CICC: Maintaining Outperform rating on 361 DEGREES (01361), raising target price to HKD 7.08.
The company declares a final dividend of 11.3 Hong Kong cents per share, corresponding to an annual dividend payout ratio of approximately 45%.
CICC released a research report stating that considering the excellent cost control of 361 DEGREES (01361), the EPS forecast for 2026/27 was raised by 6%/7% to 0.72/0.79 RMB. The current stock price corresponds to 7/6 times P/E for 2026/27, maintaining an outperform industry rating. The target price was raised by 5% to 7.08 Hong Kong dollars, corresponding to 9 times P/E for 2026, with a 24% upside potential from the current stock price. Management disclosed that the order performance in the first three quarters of 2025 was excellent, with order growth mainly driven by volume, and they remain optimistic about the full-year operating performance.
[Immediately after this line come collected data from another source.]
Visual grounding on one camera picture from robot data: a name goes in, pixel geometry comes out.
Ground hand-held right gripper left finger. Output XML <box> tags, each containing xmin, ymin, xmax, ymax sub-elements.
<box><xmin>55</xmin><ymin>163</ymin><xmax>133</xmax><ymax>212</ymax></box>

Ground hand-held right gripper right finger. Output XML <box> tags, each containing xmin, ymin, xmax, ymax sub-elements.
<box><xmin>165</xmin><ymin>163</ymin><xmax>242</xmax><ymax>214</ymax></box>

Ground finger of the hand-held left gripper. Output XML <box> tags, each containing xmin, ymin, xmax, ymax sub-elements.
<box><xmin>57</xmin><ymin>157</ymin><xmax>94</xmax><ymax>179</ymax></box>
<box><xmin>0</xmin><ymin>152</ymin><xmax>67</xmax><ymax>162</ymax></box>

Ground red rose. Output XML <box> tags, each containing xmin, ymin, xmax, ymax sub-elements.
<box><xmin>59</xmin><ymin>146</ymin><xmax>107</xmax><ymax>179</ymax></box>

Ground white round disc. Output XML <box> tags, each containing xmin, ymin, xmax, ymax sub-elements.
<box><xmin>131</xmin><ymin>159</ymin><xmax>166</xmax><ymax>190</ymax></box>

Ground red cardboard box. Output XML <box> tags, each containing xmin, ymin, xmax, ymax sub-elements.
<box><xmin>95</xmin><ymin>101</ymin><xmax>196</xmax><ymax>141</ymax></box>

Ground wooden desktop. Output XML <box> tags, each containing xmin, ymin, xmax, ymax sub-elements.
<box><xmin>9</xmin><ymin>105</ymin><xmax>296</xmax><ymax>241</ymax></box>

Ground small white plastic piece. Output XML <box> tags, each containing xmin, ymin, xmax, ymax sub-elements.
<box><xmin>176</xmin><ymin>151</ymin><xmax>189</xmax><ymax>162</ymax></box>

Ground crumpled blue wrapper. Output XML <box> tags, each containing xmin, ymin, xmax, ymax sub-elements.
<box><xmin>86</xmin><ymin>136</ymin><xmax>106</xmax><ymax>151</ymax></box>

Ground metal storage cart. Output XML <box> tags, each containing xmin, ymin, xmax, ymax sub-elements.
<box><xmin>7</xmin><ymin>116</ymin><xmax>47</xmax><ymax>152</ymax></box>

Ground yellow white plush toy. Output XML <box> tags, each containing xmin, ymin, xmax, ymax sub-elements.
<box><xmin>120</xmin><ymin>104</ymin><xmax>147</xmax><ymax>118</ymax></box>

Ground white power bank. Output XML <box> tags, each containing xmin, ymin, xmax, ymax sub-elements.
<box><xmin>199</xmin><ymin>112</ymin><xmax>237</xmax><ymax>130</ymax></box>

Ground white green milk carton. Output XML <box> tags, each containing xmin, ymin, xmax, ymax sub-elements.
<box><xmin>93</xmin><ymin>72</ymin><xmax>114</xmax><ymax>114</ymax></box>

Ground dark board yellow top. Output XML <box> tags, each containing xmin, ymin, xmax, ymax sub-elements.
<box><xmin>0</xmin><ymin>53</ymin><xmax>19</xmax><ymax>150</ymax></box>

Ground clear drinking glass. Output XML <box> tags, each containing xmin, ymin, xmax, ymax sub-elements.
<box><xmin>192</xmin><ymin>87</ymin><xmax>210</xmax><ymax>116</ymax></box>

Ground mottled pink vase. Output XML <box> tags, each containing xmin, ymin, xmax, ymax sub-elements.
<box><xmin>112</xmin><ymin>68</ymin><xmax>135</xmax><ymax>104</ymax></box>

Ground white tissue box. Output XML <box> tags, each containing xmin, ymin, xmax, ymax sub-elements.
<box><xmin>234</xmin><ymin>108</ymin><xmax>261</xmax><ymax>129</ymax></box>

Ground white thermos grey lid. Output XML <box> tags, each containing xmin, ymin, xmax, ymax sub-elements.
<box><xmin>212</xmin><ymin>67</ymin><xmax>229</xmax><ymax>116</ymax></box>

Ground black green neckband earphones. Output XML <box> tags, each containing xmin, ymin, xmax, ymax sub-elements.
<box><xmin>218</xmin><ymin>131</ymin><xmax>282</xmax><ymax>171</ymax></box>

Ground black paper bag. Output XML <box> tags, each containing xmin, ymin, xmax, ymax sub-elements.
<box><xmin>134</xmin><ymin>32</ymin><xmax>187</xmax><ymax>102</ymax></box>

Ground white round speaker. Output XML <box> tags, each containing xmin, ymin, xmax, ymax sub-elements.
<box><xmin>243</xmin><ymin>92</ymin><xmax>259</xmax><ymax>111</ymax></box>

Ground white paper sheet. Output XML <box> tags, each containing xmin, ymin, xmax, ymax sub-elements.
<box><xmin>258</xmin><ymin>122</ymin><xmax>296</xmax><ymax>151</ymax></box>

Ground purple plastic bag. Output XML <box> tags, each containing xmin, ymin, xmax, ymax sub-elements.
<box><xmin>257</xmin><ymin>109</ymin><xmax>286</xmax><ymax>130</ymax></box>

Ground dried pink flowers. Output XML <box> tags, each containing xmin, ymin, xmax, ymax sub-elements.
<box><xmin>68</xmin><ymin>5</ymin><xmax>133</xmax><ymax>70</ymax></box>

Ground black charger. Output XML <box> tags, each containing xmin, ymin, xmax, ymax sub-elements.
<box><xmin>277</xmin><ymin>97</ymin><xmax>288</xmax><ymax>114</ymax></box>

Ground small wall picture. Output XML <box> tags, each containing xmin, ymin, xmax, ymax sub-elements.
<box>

CICC's main points are as follows:
Better performance in 2025 than the bank's expectations
The company announced its 2025 performance: revenue increased by 11% to 11.146 billion RMB, net profit attributable to the parent increased by 14% to 1.309 billion RMB, which exceeded the bank's expectations, mainly due to good cost control. The company declared a final dividend of 11.3 HK cents per share, representing a payout ratio of approximately 45% for the full year.
Stable revenue growth, impressive performance of offline super stores and online channels
In 2025, the main brand, 361 DEGREES, saw revenue increase by 9% to 8.052 billion RMB, with footwear and apparel sales increasing by 8%/11%. 361 DEGREES Kids saw revenue increase by 10% to 2.583 billion RMB, with footwear and apparel sales increasing by 29%/-8%. By the end of 2025, the company had opened 127 offline super stores, with the expectation of surpassing 200 stores in 2026, with over 80% of super stores currently being profitable. In terms of online channels, the revenue from e-commerce channels increased by 26% to 3.286 billion RMB in 2025, accounting for 30% of total revenue (compared to 26% in 2024).
Good cost control in 2025, continued investment in events in 2026
In 2025, the company's gross profit margin was 41.5%, flat year-on-year, with the main brand's gross margin increasing by 2.0ppt, while the kids' clothing gross margin decreased by 3.7ppt. The company's sales expense ratio decreased by 1.8ppt to 20.2% in 2025; the management expense ratio increased by 0.8ppt to 7.7%, mainly affected by donation expenses; profit increased by 14% to 1.309 billion RMB. In 2026, the company continued to invest in event resources, becoming a partner of the Asian Games for the fifth consecutive year and signing a contract with the WTT World Table Tennis League, continuing to strengthen brand building.
Improved operational quality, significant increase in operating cash flow
Benefiting from the company's effective accounts receivable management, the accounts receivable turnover days for the company in 2025 remained stable at 149 days, the same as the previous year. The inventory scale in 2025 decreased by 0.4 billion RMB compared to 2024. The operating cash flow in 2025 increased by 1067% to 810 million RMB (compared to 70 million RMB in 2024).
Risk Warning: Increased industry competition, lower-than-expected retail environment, and slower store opening than expected.